Audiences today are smart. Yes, they're probably over-stimulated, and maybe their attention spans have shrunk in one way or another, but their ability to skip to the end is off the charts. Honestly, maybe it has been for longer than we think. They see plot twists coming a mile off. They know tropes and devices the instant they appear and are rarely fooled. They know what they like quickly and if they don't like it, they turn off. I think, too often, in theatre, they're getting the same old slop, even when it's postmodern slop, see where it's going and would rather engage in something that engages them back. If someone is texting or Twittering during your show, maybe, just maybe, it's not them. It's you. I'm addicted to my smartphone, but when I'm doing something engaging, I don't look at it. I don't care if someone's texting or updating their Facebook. I'm watching this thing that's happening in front of me.

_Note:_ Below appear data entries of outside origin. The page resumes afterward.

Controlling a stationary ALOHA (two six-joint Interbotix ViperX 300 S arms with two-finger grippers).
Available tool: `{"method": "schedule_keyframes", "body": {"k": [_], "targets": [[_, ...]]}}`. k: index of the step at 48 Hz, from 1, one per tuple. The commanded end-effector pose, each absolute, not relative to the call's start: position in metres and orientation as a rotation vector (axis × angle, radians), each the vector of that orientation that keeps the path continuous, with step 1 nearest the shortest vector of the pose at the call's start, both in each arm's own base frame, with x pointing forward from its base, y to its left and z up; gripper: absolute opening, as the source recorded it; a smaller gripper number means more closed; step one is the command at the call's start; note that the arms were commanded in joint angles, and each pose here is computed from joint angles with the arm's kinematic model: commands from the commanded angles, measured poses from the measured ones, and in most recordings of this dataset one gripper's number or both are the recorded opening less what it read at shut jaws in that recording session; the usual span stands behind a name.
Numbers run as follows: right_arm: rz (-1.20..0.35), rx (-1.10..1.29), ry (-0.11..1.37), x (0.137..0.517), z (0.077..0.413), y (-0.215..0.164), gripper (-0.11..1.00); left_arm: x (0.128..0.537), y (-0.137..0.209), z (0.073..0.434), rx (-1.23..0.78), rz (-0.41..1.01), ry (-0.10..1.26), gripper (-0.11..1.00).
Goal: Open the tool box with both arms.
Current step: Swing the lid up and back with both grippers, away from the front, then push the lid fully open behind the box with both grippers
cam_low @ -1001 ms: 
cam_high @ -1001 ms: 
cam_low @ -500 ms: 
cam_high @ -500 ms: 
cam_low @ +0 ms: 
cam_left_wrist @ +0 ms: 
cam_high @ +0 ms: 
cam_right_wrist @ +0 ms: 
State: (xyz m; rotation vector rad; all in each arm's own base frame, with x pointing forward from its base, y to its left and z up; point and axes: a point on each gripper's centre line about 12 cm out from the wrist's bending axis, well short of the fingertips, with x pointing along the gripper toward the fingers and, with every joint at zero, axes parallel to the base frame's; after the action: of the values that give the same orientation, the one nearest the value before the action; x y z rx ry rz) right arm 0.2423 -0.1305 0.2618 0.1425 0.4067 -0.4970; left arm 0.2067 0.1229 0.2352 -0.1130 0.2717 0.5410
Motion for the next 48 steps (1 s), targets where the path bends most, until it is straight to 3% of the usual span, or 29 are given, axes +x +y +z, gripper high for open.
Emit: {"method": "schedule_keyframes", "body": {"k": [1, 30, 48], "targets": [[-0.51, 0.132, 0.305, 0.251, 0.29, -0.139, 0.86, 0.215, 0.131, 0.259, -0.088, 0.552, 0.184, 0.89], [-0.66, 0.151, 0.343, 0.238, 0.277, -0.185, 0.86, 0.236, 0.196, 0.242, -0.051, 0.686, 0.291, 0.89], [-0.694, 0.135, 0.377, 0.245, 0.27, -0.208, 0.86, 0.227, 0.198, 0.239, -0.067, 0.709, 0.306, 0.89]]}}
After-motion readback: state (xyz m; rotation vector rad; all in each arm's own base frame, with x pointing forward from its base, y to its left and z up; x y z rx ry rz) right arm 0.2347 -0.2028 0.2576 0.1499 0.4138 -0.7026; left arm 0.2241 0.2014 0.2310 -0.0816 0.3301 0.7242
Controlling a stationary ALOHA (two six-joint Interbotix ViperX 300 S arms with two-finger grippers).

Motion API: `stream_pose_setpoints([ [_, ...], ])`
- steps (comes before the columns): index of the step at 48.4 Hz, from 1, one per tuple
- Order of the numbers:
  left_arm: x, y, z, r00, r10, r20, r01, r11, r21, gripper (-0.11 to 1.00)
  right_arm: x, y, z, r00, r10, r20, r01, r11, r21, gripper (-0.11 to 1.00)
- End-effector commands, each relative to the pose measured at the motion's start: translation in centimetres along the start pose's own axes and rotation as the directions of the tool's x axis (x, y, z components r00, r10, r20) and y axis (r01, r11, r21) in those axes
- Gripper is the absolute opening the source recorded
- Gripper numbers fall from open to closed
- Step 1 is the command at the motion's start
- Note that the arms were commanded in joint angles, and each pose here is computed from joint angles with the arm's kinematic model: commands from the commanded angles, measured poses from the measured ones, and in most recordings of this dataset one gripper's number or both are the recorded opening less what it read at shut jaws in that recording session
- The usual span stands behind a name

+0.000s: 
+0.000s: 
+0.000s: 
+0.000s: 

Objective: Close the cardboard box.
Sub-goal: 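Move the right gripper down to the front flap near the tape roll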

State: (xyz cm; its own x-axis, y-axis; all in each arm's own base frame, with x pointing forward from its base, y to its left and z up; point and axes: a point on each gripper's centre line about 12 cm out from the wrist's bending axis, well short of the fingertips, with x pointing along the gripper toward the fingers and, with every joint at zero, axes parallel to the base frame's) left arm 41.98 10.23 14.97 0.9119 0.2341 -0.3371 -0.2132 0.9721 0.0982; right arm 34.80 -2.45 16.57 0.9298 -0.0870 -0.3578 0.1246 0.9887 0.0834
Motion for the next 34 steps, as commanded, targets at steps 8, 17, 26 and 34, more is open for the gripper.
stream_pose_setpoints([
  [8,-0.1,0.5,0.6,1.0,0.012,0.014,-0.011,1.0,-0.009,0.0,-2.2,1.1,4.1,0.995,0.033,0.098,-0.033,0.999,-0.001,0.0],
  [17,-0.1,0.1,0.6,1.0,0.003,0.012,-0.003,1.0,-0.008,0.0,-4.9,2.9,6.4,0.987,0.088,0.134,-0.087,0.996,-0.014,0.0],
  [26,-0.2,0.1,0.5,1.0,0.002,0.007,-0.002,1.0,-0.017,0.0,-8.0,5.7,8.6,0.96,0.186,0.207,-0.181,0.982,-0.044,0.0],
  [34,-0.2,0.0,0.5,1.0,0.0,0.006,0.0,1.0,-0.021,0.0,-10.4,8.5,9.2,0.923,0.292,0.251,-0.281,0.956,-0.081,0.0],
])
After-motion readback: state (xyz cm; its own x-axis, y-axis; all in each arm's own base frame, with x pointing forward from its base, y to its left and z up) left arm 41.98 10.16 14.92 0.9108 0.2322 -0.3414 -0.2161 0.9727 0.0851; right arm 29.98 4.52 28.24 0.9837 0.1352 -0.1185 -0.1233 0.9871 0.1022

Rather than depending on schoolmarm tricks and rigid rules, maybe we should, you know, make the shows better.
There are a lot of dangers in this highly connected, on-demand new world, but, as a collaborative, at least nominally interactive artform, we should be thriving here. We should be embracing the digital world as a way not just of putting butts in seats, but of making art, discussing our art, refining and reforming our art. Of collaborating and opening up our process. Connecting with our audiences. Not just selling to them, but investing in them.
When we treat theatre like a literary endeavor, or an art project, it keeps in the one-way, one-dimensional world. We speak, you listen and enjoy and then go home. I think we can do better than that. I think we need to do better than that. This isn't a call for every show to be Twitterable and malleable. I'm still a formalist and a believer in presentational theatre. But we have to remember that the show doesn't start at curtain up and end at blackout. The life of the play can and should extend beyond that. The conversation we're having with the audience should extend beyond that. Otherwise, yes, we lose them to YouTube and Hulu and the Google.
We have to tell the stories of our day, in the language of our day and make it mean something. In short, we have to evolve. And standing athwart the digital river and saying "Kids today ain't no damn good" is basically the opposite of evolution. I think we can do better.